-- Opening Marker --

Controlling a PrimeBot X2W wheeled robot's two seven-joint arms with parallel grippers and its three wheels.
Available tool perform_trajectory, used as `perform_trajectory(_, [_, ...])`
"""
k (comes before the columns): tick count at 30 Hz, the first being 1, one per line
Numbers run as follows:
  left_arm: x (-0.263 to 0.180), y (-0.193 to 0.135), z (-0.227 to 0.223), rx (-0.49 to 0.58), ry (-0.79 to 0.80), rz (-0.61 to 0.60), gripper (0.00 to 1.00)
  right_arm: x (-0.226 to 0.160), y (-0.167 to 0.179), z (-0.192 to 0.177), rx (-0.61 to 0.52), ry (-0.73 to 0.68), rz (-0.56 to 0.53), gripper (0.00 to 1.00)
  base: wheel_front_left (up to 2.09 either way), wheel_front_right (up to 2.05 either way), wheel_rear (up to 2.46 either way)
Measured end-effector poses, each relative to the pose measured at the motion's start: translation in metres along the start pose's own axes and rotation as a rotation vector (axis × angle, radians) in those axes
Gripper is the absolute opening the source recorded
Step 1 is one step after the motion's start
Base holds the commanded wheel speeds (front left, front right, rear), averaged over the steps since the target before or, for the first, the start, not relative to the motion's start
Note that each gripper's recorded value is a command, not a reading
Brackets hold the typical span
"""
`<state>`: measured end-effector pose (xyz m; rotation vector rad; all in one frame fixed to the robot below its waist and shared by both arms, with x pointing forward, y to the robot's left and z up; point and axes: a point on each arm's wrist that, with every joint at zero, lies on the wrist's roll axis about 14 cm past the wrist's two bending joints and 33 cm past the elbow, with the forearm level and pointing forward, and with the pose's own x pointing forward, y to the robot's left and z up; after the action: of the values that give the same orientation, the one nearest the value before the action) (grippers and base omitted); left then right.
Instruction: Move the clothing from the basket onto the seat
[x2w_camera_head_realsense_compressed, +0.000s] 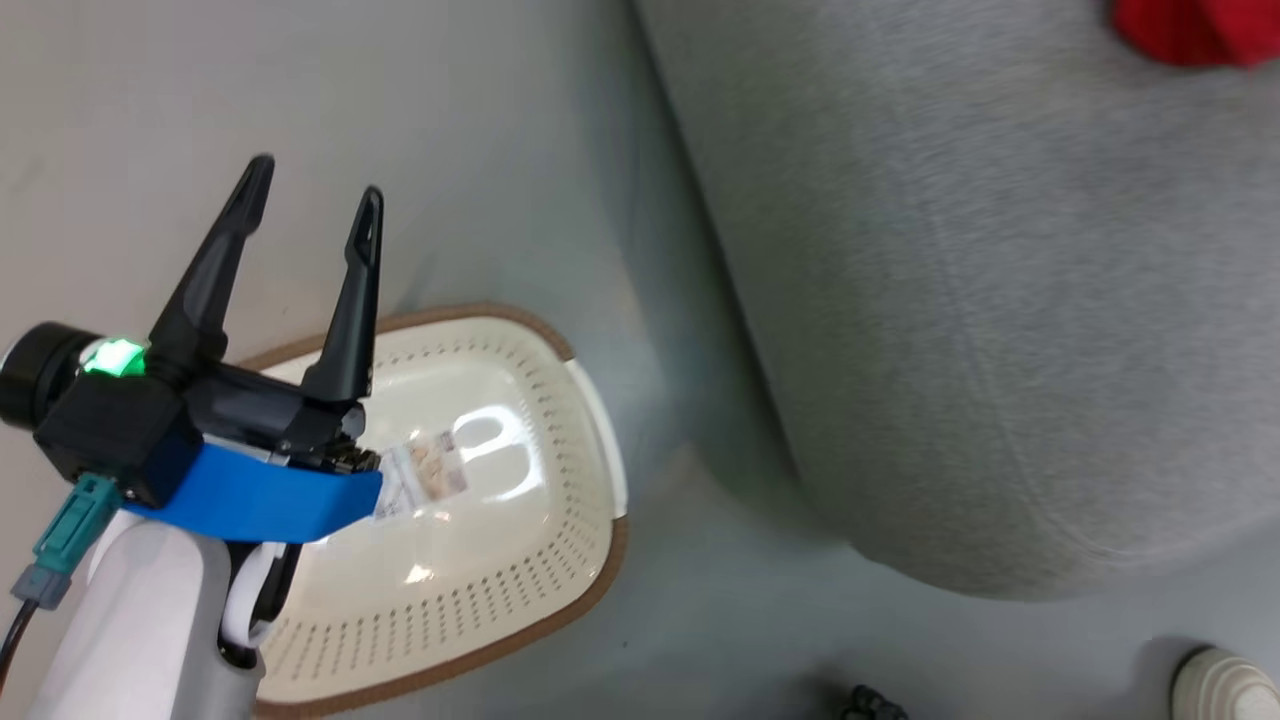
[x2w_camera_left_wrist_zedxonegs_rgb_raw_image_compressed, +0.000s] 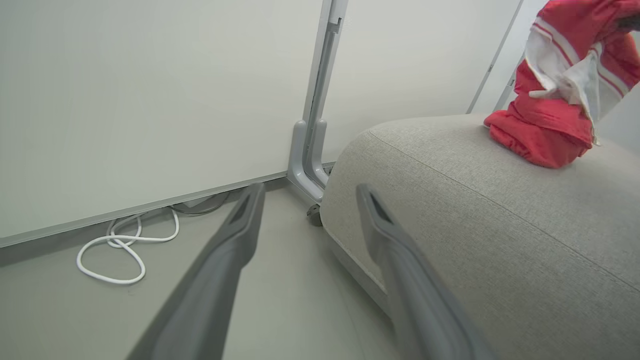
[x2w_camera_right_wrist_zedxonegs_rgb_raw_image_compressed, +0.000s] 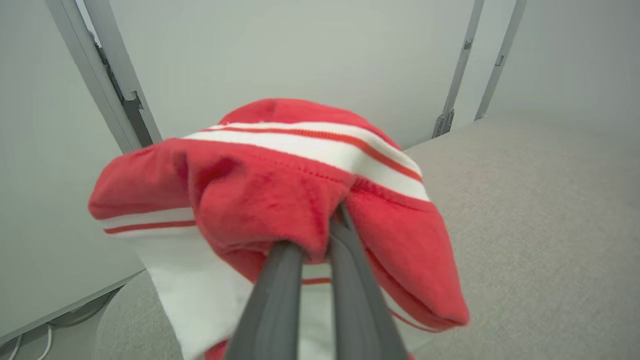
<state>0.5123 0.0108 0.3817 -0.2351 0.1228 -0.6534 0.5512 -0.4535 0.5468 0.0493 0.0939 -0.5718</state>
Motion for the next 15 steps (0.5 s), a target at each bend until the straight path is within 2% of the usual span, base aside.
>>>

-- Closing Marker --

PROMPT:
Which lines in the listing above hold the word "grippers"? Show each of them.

EXERCISE RESULT:
Controlling a PrimeBot X2W wheeled robot's two seven-joint arms with parallel grippers and its three wheels.
`<state>`: measured end-effector pose (xyz m; rotation vector rad; all in one frame fixed to the robot below its waist and shared by both arms, with x pointing forward, y to the robot's left and z up; point and axes: a point on each arm's wrist that, with every joint at zero, lies on the wrist's roll axis about 14 cm past the wrist's two bending joints and 33 cm past the elbow, with the forearm level and pointing forward, and with the pose's own x pointing forward, y to the robot's left and z up; after the action: of the values that give the same orientation, the one nearest the value before the action) (grippers and base omitted); left then right.

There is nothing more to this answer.